Bootstrapping

Another Approach to Confidence Intervals

The confidence intervals we created in the last set of notes relied upon the normal distribution to build an interval to capture a population parameter with a particular confidence. Hopefully the thought-experiments assured you that sampling distributions often follow a bell-shaped distribution, so the use of the normal distribution was justified. If you’re itching for a formal explanation for why the sampling distribution will follow a normal distribution, this is precisely the role of one of the most central mathematical results in statistics: the Central Limit Theorem.

The Central Limit Theorem says, in brief, that sums of random variables will follow a normal distribution as the sample size grows large1. A vast array of useful statistics - means, proportions, differences in two means, differences in two proportions - can be cast as sums of random variables, so at large sample sizes we can be confident that the normal distribution is a good approximation of the sampling distribution. But what happens when you’re looking at a statistic that cannot be cast as a sum of random variables? What if your sample size is not large? How else can you approximate the sampling distribution of a statistic?

Until several decades ago, the toolbox for answering these questions was limited. With the advent of powerful computers and a brilliant and simple insight into the relationship between the sample and the population, however, we have a new tool for assessing sampling variability. That tool is the bootstrap.

The Bootstrap

The bootstrap is based on the observation that if your sample is representative of the population, then the empirical distribution should be a good stand-in for the population distribution. One can then simulate the process of drawing multiple samples from the population by drawing new samples (called resamples) from the empirical distribution.

The Bootstrap Algorithm

A procedure used to assess sampling variability in statistics. To bootstrap a statistic,

  1. Treat the sample as a bootstrap population
  2. Draw a new sample (with replacement) from the bootstrap population
  3. Calculate the statistic of interest on the new sample
  4. Repeat steps 2 and 3 many times to build up a bootstrap sampling distribution

The name of the procedure is derived from the idiom, “to pull yourself up by your own bootstraps”. This illustrates the somewhat miraculous nature of this procedure.
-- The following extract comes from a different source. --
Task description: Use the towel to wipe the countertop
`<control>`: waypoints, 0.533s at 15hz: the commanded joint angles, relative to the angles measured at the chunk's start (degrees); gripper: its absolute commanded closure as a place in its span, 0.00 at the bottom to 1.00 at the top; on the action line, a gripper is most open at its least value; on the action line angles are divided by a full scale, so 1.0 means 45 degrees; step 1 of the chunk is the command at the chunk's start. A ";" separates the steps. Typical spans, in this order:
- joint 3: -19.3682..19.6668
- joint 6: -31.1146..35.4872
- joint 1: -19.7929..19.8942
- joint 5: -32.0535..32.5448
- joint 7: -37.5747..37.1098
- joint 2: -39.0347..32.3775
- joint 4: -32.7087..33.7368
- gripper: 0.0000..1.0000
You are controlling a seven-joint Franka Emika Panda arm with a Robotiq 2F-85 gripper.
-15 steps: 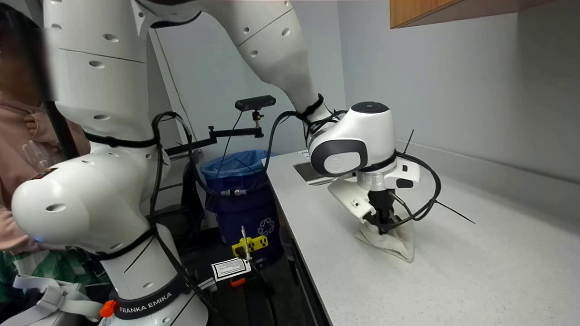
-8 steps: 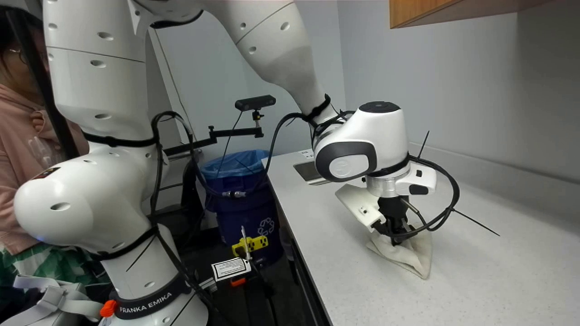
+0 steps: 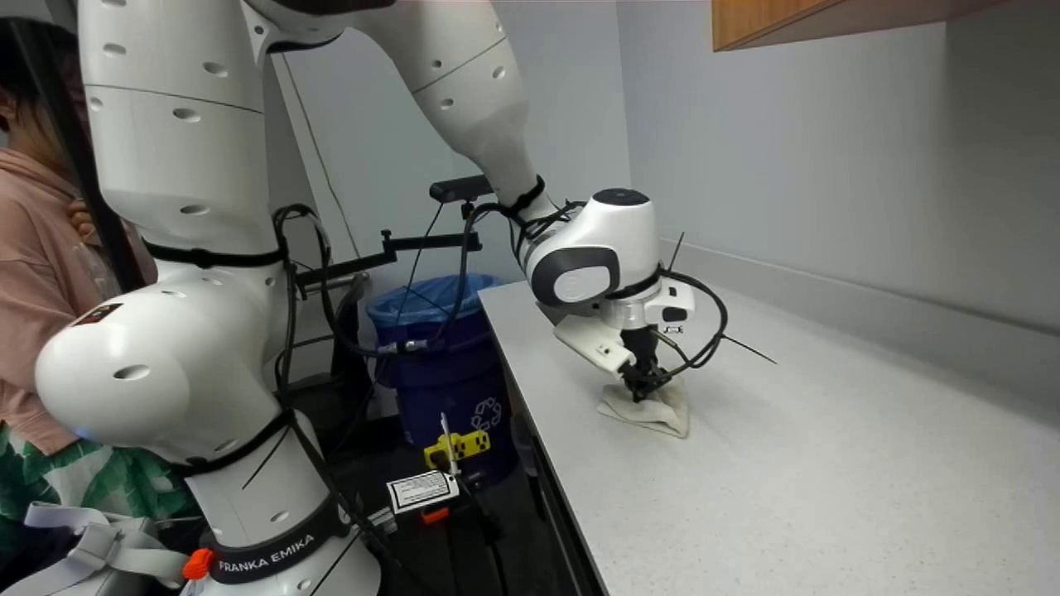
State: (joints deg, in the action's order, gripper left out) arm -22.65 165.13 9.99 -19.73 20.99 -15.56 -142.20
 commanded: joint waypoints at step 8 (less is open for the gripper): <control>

While in reality you only ever get to see a single sample drawn from the population, the bootstrap allows you to use that sample to generate many more samples through the process of sampling with replacement.

To illustrate this procedure, consider the toy example below, where we aim to estimate the sampling variability in calculating a proportion using a sample of size \(n=5\) penguins.

A diagram illustrating how to draw three bootstrap samples of size n=5 with replacement from a sample of size n=5 and form a sampling distribution of the sample proportion.

On the left is the data frame containing the original sample containing one column of the names that identify each unit and a second column with the variable of interest, a variable generically called \(X\) that takes values 1 and 0. The observed statistic in this data frame is \(\hat{p}=2/5\). This original sample will serve as the bootstrap population.

In step two of the algorithm, we draw a sample of size \(n=5\) from the bootstrap population, with replacement. This first bootstrap sample is shown at the top and features Ida, Gus, Abe, Gus again, and Ola. This is an important feature of sampling with replacement: some units might be drawn multiple times (Gus) and others might not be drawn at all (Luz). From this first bootstrap sample, we can compute the first bootstrap statistic \(\hat{p}_{b1} = 1/5\). This is step three.

For step four we repeat this process of drawing a bootstrap sample and calculating another bootstrap statistic. In the diagram, two additional statistics are calculated, but in practice this process will be repeated many many times. The result of this procedure is the bootstrap distribution, on the right, which is the collection of all of the statistics you observed across the different bootstrap samples.

Note this just a toy example. With \(n=5\), the sample is unlikely to represent the important features of the population, and the bootstrap should not be applied. At a more reasonable sample size, however, this bootstrap distribution will become a good approximation of the sampling distribution and therefore can be used to calculate a confidence interval.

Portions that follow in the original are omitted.